> _Activity_
The answer is to contain only the line containing "Q. Point out the black PC" and the lines after it through the last one, each reproduced exactly as it appears below.
-- Input data follows --
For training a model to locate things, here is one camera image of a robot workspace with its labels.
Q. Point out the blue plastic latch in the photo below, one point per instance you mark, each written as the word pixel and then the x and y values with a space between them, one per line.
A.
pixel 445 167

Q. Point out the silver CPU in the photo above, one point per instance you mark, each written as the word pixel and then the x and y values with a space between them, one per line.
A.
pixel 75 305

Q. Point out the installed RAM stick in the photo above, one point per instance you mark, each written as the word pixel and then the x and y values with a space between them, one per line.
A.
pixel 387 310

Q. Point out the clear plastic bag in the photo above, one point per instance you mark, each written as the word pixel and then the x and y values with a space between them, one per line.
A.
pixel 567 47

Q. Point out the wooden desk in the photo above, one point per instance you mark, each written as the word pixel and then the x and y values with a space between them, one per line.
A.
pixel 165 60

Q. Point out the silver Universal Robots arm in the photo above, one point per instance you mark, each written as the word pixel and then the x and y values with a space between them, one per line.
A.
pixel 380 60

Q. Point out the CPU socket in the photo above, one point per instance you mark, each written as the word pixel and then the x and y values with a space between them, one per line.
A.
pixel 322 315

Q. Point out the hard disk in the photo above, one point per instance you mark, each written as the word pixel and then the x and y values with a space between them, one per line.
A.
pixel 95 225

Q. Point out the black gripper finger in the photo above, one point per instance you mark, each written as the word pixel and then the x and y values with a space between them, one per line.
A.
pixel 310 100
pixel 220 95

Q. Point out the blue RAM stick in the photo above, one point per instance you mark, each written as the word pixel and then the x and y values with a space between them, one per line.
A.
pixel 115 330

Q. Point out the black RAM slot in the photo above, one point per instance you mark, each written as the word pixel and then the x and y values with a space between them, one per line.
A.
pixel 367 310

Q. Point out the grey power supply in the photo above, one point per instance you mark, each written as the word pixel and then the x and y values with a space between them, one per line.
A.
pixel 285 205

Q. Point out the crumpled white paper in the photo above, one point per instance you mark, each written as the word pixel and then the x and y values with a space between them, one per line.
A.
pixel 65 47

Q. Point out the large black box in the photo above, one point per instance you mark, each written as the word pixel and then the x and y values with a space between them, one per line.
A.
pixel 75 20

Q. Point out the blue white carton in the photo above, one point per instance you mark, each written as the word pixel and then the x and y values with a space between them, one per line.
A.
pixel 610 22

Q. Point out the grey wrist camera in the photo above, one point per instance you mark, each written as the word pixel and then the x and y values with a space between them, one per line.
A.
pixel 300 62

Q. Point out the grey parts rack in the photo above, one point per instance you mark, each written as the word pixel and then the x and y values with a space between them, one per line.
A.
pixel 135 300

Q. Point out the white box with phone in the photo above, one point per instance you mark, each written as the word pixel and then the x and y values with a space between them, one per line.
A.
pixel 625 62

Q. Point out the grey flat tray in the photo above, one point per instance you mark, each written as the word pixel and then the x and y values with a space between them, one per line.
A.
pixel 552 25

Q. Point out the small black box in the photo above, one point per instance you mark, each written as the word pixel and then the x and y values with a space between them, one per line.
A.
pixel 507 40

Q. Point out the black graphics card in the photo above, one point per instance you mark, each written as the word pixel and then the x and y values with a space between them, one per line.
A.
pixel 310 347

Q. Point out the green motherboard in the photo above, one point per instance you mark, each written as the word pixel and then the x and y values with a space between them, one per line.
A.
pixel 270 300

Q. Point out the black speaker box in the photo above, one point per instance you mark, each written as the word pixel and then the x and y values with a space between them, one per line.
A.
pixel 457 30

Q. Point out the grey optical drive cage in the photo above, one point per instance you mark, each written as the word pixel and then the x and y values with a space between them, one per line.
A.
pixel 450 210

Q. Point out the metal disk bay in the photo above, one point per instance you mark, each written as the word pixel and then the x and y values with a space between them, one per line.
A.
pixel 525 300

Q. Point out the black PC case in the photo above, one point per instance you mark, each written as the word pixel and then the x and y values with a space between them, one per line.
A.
-- Input data concluded --
> _Answer for this exercise_
Q. Point out the black PC case in the photo above, one point per instance you mark, each written as the word pixel and then the x and y values with a space between them, one per line.
A.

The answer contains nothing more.